→ Task brief
Go through the material below and tally every line with the string "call". Reply with the number only.

→ Provided material
§

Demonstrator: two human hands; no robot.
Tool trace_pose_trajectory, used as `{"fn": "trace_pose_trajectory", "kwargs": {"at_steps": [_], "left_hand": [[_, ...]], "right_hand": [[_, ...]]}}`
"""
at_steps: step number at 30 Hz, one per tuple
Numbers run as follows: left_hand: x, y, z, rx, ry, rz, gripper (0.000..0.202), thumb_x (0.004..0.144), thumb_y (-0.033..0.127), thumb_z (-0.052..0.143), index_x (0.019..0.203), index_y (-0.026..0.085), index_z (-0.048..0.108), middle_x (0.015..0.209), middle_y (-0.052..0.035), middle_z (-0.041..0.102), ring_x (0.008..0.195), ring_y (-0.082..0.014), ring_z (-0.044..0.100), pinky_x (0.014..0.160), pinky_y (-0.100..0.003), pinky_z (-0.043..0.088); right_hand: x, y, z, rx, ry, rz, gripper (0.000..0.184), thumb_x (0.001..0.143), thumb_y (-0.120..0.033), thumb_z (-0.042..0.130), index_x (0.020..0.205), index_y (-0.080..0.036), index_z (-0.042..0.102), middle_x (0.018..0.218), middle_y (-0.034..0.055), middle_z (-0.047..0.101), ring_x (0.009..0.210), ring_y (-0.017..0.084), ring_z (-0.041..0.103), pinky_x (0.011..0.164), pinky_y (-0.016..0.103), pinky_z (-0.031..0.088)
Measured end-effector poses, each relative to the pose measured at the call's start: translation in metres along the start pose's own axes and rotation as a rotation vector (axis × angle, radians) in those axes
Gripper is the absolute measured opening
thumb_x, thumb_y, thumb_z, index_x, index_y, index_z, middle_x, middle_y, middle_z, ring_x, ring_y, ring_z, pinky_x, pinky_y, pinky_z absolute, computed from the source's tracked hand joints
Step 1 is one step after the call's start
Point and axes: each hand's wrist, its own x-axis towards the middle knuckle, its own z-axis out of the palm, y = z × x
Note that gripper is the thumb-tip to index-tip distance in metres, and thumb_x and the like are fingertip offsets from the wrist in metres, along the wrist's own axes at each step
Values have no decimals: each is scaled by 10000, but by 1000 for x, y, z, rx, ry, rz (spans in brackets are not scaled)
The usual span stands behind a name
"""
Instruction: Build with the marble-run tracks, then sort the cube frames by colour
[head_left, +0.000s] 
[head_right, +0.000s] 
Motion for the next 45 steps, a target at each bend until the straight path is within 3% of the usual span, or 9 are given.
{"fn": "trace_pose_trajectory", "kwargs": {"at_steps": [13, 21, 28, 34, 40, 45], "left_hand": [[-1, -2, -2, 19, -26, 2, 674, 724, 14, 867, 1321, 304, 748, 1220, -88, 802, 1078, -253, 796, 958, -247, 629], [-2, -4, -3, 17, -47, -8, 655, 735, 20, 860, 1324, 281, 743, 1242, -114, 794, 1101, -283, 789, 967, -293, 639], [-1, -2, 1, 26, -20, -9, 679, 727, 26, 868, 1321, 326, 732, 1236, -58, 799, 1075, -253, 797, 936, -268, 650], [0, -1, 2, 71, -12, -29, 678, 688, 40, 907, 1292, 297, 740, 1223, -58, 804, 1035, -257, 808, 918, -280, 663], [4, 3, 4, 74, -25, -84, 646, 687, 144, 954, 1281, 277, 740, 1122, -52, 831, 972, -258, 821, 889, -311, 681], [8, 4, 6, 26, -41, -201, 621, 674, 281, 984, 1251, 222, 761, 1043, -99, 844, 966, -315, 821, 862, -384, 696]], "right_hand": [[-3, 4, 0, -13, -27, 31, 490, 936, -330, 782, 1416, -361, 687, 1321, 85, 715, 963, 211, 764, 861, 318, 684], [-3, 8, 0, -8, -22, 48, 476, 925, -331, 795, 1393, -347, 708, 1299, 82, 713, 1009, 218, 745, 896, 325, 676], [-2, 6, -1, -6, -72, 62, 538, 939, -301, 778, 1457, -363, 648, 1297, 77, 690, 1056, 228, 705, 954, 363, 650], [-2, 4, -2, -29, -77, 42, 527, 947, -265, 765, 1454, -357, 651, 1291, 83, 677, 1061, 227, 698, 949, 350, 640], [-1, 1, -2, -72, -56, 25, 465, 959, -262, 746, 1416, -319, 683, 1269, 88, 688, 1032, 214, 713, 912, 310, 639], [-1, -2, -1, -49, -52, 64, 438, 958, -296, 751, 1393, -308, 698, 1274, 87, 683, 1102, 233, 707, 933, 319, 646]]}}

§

→ Finished task
2